Scientists at the University of Edinburgh in Scotland analyzed five years of research on depression and concluded that both antidepressants and ECT have been given bad reputations that are undeserved, reports Health Day News
"The paper is a little bit corrective for what they call this 'moral panic' around the claim that antidepressants can facilitate suicidal ideation or behavior," said Dr. Jon A. Shaw, director of child and adolescent psychiatry at the University of Miami School of Medicine. "It's a judicious attempt to try to stabilize the debate, and really address what the empirical evidence really demonstrates."
Some 15 to 17 percent of people worldwide will suffer from depression over their lifetime. But only 25 to 50 percent of affected people get help, the study says.
Concern about using antidepressants was sparked after the U.S. Food and Drug Administration warned that serotonin reuptake inhibitors may increase suicidal behavior, particularly in children and teens.

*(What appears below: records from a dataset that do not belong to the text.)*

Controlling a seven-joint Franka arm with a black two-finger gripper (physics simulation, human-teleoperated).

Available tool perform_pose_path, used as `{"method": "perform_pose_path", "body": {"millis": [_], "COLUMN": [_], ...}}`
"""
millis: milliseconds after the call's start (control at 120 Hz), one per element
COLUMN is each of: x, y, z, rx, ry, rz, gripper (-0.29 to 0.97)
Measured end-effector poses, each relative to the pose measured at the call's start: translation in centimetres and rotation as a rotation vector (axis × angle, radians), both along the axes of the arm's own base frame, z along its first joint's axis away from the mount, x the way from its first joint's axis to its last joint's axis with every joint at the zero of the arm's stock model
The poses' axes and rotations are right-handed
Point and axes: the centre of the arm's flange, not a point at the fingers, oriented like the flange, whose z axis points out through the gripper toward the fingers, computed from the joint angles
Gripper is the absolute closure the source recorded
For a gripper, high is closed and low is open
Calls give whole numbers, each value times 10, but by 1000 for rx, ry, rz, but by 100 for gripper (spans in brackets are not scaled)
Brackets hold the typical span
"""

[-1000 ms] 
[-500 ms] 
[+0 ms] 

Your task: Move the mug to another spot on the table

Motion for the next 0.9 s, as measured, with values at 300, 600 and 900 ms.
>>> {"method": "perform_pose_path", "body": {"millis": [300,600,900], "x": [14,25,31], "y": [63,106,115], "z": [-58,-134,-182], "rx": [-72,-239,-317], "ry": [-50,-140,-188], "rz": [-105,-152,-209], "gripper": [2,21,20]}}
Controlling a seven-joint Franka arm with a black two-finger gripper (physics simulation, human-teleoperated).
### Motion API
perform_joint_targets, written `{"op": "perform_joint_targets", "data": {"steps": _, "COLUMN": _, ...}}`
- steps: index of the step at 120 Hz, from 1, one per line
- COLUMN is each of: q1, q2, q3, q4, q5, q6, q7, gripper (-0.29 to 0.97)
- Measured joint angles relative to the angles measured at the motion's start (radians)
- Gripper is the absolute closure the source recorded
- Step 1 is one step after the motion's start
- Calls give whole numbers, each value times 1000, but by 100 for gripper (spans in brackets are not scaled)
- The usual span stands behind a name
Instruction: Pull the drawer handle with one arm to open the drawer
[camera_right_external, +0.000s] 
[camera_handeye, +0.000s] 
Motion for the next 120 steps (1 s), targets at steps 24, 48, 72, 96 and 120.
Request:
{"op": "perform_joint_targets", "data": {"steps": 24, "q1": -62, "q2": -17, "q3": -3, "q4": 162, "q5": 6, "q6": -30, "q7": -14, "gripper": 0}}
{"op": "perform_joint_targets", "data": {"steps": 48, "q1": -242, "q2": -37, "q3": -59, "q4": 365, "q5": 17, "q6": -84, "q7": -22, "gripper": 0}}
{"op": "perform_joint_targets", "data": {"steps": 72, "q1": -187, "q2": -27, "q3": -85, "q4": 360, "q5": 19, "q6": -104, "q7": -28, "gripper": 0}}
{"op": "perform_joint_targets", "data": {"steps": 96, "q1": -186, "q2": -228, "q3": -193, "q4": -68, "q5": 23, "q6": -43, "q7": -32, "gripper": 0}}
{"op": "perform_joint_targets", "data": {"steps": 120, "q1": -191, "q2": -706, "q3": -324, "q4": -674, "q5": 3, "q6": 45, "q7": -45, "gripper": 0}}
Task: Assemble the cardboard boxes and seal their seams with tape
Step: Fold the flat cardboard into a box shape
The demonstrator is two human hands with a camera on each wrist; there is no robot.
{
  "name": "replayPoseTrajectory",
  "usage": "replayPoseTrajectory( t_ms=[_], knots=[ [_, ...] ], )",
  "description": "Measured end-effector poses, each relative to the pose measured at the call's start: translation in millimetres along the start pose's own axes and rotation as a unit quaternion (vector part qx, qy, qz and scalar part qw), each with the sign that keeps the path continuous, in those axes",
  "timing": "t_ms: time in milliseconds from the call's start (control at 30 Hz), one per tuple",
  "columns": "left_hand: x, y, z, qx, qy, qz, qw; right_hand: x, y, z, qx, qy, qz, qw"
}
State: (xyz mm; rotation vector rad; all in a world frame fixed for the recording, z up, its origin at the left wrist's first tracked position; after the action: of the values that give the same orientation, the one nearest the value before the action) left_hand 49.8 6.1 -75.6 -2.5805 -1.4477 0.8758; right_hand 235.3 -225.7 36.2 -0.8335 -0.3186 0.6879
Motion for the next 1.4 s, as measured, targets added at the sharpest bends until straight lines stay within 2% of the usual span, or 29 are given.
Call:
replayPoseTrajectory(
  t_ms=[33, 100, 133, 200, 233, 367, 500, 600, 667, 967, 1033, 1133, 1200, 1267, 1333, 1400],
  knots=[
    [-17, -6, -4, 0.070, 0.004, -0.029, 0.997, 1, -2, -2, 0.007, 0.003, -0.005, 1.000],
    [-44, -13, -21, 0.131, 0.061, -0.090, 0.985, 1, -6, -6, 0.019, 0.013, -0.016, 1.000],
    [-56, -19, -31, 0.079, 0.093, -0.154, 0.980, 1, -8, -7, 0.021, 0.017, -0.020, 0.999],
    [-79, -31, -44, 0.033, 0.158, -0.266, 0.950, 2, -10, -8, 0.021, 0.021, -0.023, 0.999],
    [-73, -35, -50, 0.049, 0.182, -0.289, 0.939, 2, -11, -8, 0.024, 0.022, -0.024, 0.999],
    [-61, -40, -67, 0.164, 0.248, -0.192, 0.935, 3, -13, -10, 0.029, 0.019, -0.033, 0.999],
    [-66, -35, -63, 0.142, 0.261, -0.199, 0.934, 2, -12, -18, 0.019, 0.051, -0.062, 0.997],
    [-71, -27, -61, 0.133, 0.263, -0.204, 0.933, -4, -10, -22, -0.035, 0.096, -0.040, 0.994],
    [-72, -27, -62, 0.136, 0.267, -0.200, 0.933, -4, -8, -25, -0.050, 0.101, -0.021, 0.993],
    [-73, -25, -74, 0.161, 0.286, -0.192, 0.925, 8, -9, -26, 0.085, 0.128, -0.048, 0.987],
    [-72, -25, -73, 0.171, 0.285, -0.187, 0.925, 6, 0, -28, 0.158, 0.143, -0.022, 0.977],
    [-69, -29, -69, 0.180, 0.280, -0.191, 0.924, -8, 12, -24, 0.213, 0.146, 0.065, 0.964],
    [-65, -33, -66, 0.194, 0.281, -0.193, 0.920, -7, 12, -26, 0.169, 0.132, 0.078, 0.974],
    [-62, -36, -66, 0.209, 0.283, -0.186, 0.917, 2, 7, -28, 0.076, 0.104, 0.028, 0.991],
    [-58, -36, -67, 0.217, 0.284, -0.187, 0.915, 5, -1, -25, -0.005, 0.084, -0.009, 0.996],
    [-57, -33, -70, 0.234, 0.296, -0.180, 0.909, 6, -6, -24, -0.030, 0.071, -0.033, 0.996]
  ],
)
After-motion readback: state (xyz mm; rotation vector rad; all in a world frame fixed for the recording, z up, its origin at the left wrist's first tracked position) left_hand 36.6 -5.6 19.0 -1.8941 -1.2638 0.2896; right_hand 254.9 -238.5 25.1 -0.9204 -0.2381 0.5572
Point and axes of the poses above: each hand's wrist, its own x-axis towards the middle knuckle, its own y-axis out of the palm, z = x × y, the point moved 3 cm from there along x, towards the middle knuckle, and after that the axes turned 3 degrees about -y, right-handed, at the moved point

The new study, published in The Lancet,
"The FDA is a cautious regulatory body, and they need to be cautious," said Dr. Catherine Birndorf, an assistant professor of psychiatry and obstetrics and gynecology at New York Presbyterian Hospital/Weill Cornell Medical Center in New York City. "On the other hand, it can cause hysteria because people take it to be cause-and-effect. They don't really understand that they (the FDA) are warning us there may be a correlation."
The study also supports the use of electroconvulsive therapy, known as shock therapy, for people who suffer from deep depression, particularly if it is accompanied by psychotic symptoms, reports Health Day News.
The public's fear of ECT as brutal and cruel are not accurate, said Birndorf.
"ECT is not considered for garden-variety depression," Birndorf said. "If it's more refractory, if other treatments have failed or it's suicidal depression and you don't have time to wait around to see if a medication is going to work, it's considered the gold standard of treatment."